======== Supplied data

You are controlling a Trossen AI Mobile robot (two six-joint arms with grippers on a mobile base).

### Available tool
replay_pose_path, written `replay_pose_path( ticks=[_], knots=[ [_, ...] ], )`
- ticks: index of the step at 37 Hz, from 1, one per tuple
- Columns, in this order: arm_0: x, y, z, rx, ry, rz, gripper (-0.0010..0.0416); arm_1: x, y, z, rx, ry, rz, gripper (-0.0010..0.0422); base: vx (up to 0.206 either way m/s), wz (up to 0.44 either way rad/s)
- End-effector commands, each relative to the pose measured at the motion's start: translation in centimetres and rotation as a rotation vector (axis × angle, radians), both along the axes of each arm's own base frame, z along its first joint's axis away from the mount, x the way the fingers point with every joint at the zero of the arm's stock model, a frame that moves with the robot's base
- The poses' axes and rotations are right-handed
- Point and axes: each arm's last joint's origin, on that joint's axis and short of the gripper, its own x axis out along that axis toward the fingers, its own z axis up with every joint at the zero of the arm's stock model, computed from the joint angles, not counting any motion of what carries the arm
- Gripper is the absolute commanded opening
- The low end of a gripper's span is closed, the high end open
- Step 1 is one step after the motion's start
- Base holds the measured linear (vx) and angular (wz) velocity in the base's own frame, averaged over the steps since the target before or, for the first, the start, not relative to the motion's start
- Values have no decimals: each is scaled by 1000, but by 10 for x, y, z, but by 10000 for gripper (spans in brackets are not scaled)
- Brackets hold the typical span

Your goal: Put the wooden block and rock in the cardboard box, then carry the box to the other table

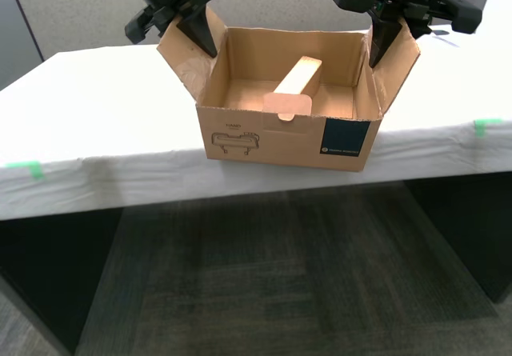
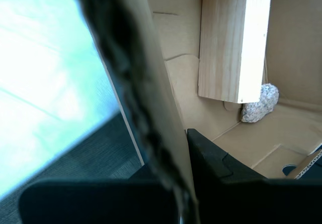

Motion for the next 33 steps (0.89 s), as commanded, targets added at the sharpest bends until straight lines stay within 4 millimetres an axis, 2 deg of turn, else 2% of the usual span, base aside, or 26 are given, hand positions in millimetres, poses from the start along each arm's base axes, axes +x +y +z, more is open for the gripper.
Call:
replay_pose_path(
  ticks=[1,12,33],
  knots=[
    [0,1,1,13,-2,10,-1,-3,1,-2,-9,1,-17,-1,192,-11],
    [0,1,1,12,-3,17,-1,-16,8,-13,-24,14,29,-1,193,4],
    [-4,0,-1,-9,29,45,-1,-24,2,-9,-49,57,75,-1,198,67]
  ],
)
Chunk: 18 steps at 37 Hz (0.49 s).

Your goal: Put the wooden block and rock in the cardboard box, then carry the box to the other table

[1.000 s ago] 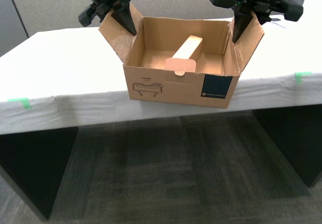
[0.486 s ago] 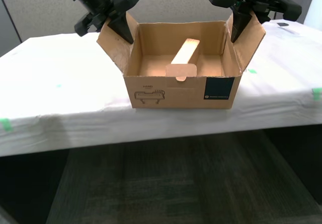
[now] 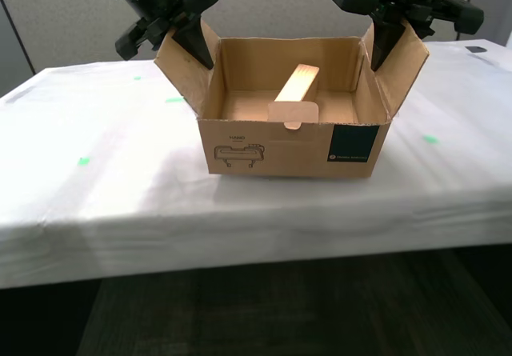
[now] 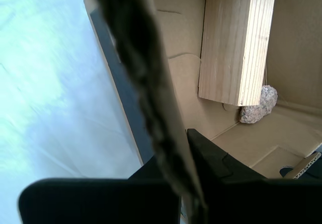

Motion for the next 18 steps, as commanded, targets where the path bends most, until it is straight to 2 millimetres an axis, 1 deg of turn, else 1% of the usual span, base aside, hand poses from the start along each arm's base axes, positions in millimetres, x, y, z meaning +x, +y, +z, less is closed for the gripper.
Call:
replay_pose_path(
  ticks=[1,9,18],
  knots=[
    [0,1,1,7,-1,9,-1,-1,-4,2,-15,-1,-10,-1,198,43],
    [-1,0,0,3,8,10,-1,-3,-6,2,-20,19,13,-1,189,35],
    [-1,0,0,2,11,11,-1,-3,-6,1,-22,27,24,-1,161,18]
  ],
)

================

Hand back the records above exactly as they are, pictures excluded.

You are controlling a Trossen AI Mobile robot (two six-joint arms with grippers on a mobile base).

### Available tool
replay_pose_path, written `replay_pose_path( ticks=[_], knots=[ [_, ...] ], )`
- ticks: index of the step at 37 Hz, from 1, one per tuple
- Columns, in this order: arm_0: x, y, z, rx, ry, rz, gripper (-0.0010..0.0416); arm_1: x, y, z, rx, ry, rz, gripper (-0.0010..0.0422); base: vx (up to 0.206 either way m/s), wz (up to 0.44 either way rad/s)
- End-effector commands, each relative to the pose measured at the motion's start: translation in centimetres and rotation as a rotation vector (axis × angle, radians), both along the axes of each arm's own base frame, z along its first joint's axis away from the mount, x the way the fingers point with every joint at the zero of the arm's stock model, a frame that moves with the robot's base
- The poses' axes and rotations are right-handed
- Point and axes: each arm's last joint's origin, on that joint's axis and short of the gripper, its own x axis out along that axis toward the fingers, its own z axis up with every joint at the zero of the arm's stock model, computed from the joint angles, not counting any motion of what carries the arm
- Gripper is the absolute commanded opening
- The low end of a gripper's span is closed, the high end open
- Step 1 is one step after the motion's start
- Base holds the measured linear (vx) and angular (wz) velocity in the base's own frame, averaged over the steps since the target before or, for the first, the start, not relative to the motion's start
- Values have no decimals: each is scaled by 1000, but by 10 for x, y, z, but by 10000 for gripper (spans in brackets are not scaled)
- Brackets hold the typical span

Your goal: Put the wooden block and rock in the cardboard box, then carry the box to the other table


Motion for the next 33 steps (0.89 s), as commanded, targets added at the sharpest bends until straight lines stay within 4 millimetres an axis, 2 deg of turn, else 2% of the usual span, base aside, or 26 are given, hand positions in millimetres, poses from the start along each arm's base axes, axes +x +y +z, more is open for the gripper.
Call:
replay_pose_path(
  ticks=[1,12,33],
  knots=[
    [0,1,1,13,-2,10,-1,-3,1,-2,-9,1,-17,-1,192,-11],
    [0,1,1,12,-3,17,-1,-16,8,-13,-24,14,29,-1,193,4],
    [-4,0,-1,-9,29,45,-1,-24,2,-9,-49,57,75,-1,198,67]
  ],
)
Chunk: 18 steps at 37 Hz (0.49 s).

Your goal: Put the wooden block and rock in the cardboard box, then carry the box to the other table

[1.000 s ago] 
[0.486 s ago] 
[now] 
[now] 

Motion for the next 18 steps, as commanded, targets where the path bends most, until it is straight to 2 millimetres an axis, 1 deg of turn, else 1% of the usual span, base aside, hand poses from the start along each arm's base axes, positions in millimetres, x, y, z meaning +x, +y, +z, less is closed for the gripper.
Call:
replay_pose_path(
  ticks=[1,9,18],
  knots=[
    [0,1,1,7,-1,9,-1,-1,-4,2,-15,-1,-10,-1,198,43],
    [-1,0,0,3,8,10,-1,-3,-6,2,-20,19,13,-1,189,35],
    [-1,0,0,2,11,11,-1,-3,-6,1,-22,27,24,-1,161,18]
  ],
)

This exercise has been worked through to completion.